# Activity
Write the entries below out again exactly; any picture in them stays out.

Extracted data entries
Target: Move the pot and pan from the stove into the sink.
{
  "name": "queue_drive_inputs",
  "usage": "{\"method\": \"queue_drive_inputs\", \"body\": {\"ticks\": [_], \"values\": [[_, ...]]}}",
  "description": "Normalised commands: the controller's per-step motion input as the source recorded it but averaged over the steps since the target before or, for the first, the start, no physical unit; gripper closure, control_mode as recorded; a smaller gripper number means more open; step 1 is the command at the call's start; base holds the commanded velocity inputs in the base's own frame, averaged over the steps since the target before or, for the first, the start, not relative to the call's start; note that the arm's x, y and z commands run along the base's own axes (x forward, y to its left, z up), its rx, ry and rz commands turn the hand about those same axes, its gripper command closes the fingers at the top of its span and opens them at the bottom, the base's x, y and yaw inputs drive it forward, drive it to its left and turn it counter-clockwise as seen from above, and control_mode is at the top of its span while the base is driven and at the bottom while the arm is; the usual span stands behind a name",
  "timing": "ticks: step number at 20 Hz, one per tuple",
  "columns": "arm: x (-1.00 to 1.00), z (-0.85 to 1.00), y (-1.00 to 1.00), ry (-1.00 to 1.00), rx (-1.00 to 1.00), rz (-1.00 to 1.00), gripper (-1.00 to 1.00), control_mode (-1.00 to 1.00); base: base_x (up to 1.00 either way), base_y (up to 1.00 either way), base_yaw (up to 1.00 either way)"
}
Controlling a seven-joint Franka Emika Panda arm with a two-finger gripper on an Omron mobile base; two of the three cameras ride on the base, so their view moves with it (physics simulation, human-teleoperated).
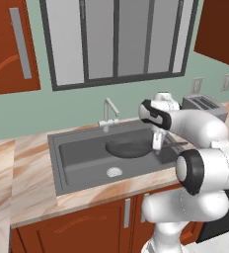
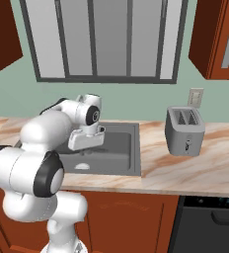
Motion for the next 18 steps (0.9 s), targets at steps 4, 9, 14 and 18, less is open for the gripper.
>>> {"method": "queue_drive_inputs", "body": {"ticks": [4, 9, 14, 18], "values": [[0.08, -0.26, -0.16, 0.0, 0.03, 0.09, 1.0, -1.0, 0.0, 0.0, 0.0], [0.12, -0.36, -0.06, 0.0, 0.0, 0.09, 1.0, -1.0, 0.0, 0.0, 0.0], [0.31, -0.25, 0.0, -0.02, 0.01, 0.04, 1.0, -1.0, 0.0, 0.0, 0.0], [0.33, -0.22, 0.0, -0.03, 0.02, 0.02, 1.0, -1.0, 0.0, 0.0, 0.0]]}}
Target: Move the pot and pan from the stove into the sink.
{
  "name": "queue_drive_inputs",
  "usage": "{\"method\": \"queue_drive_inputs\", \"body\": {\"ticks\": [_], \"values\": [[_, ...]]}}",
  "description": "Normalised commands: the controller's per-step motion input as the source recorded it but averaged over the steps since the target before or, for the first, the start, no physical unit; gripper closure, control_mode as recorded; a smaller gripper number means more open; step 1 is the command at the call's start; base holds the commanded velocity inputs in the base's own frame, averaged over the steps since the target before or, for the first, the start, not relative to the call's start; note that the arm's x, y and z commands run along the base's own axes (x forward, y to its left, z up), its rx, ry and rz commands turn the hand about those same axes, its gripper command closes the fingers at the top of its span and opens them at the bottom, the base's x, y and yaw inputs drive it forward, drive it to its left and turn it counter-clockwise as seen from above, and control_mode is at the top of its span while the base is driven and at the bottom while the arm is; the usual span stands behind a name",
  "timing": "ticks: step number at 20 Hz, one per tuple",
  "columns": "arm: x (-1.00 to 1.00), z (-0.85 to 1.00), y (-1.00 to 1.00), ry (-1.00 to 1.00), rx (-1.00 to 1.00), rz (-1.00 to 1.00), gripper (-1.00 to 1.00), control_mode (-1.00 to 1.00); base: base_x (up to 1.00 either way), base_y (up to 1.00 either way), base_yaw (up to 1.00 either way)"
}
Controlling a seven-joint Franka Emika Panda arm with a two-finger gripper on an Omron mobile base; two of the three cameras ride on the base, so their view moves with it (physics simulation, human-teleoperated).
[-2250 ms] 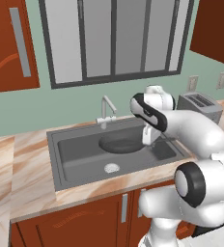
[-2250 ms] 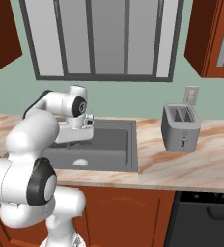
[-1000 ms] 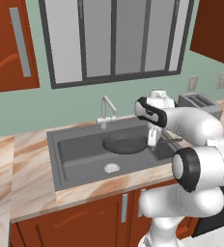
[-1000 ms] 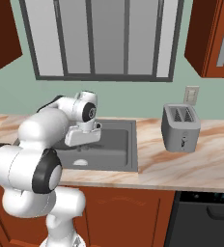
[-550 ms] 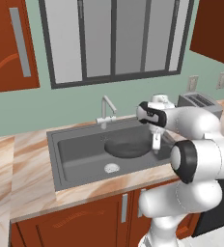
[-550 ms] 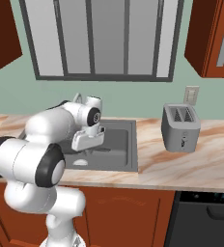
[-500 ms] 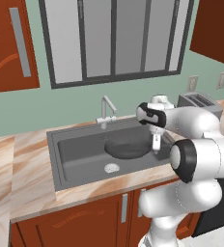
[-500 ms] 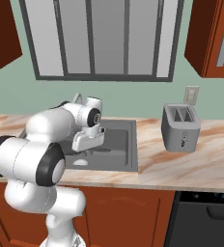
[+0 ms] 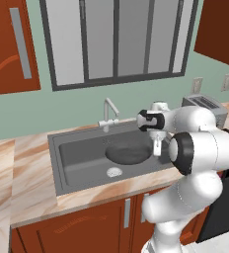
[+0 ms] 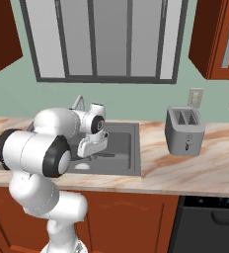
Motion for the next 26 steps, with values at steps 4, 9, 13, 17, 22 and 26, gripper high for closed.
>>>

# Response area
Target: Move the pot and pan from the stove into the sink.
{
  "name": "queue_drive_inputs",
  "usage": "{\"method\": \"queue_drive_inputs\", \"body\": {\"ticks\": [_], \"values\": [[_, ...]]}}",
  "description": "Normalised commands: the controller's per-step motion input as the source recorded it but averaged over the steps since the target before or, for the first, the start, no physical unit; gripper closure, control_mode as recorded; a smaller gripper number means more open; step 1 is the command at the call's start; base holds the commanded velocity inputs in the base's own frame, averaged over the steps since the target before or, for the first, the start, not relative to the call's start; note that the arm's x, y and z commands run along the base's own axes (x forward, y to its left, z up), its rx, ry and rz commands turn the hand about those same axes, its gripper command closes the fingers at the top of its span and opens them at the bottom, the base's x, y and yaw inputs drive it forward, drive it to its left and turn it counter-clockwise as seen from above, and control_mode is at the top of its span while the base is driven and at the bottom while the arm is; the usual span stands behind a name",
  "timing": "ticks: step number at 20 Hz, one per tuple",
  "columns": "arm: x (-1.00 to 1.00), z (-0.85 to 1.00), y (-1.00 to 1.00), ry (-1.00 to 1.00), rx (-1.00 to 1.00), rz (-1.00 to 1.00), gripper (-1.00 to 1.00), control_mode (-1.00 to 1.00); base: base_x (up to 1.00 either way), base_y (up to 1.00 either way), base_yaw (up to 1.00 either way)"
}
Controlling a seven-joint Franka Emika Panda arm with a two-finger gripper on an Omron mobile base; two of the three cameras ride on the base, so their view moves with it (physics simulation, human-teleoperated).
Motion for the next 18 steps (0.9 s), targets at steps 4, 9, 14 and 18, less is open for the gripper.
>>> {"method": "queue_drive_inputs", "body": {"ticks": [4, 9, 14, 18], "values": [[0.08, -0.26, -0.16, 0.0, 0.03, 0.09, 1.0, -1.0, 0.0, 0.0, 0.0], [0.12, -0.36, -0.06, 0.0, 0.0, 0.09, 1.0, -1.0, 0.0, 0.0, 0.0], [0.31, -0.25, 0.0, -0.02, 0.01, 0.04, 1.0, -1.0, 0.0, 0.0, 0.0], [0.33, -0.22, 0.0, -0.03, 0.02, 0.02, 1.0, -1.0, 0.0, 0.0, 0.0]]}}
Target: Move the pot and pan from the stove into the sink.
{
  "name": "queue_drive_inputs",
  "usage": "{\"method\": \"queue_drive_inputs\", \"body\": {\"ticks\": [_], \"values\": [[_, ...]]}}",
  "description": "Normalised commands: the controller's per-step motion input as the source recorded it but averaged over the steps since the target before or, for the first, the start, no physical unit; gripper closure, control_mode as recorded; a smaller gripper number means more open; step 1 is the command at the call's start; base holds the commanded velocity inputs in the base's own frame, averaged over the steps since the target before or, for the first, the start, not relative to the call's start; note that the arm's x, y and z commands run along the base's own axes (x forward, y to its left, z up), its rx, ry and rz commands turn the hand about those same axes, its gripper command closes the fingers at the top of its span and opens them at the bottom, the base's x, y and yaw inputs drive it forward, drive it to its left and turn it counter-clockwise as seen from above, and control_mode is at the top of its span while the base is driven and at the bottom while the arm is; the usual span stands behind a name",
  "timing": "ticks: step number at 20 Hz, one per tuple",
  "columns": "arm: x (-1.00 to 1.00), z (-0.85 to 1.00), y (-1.00 to 1.00), ry (-1.00 to 1.00), rx (-1.00 to 1.00), rz (-1.00 to 1.00), gripper (-1.00 to 1.00), control_mode (-1.00 to 1.00); base: base_x (up to 1.00 either way), base_y (up to 1.00 either way), base_yaw (up to 1.00 either way)"
}
Controlling a seven-joint Franka Emika Panda arm with a two-finger gripper on an Omron mobile base; two of the three cameras ride on the base, so their view moves with it (physics simulation, human-teleoperated).
[-2250 ms] 
[-2250 ms] 
[-1000 ms] 
[-1000 ms] 
[-550 ms] 
[-550 ms] 
[-500 ms] 
[-500 ms] 
[+0 ms] 
[+0 ms] 
Motion for the next 26 steps, with values at steps 4, 9, 13, 17, 22 and 26, gripper high for closed.
>>>

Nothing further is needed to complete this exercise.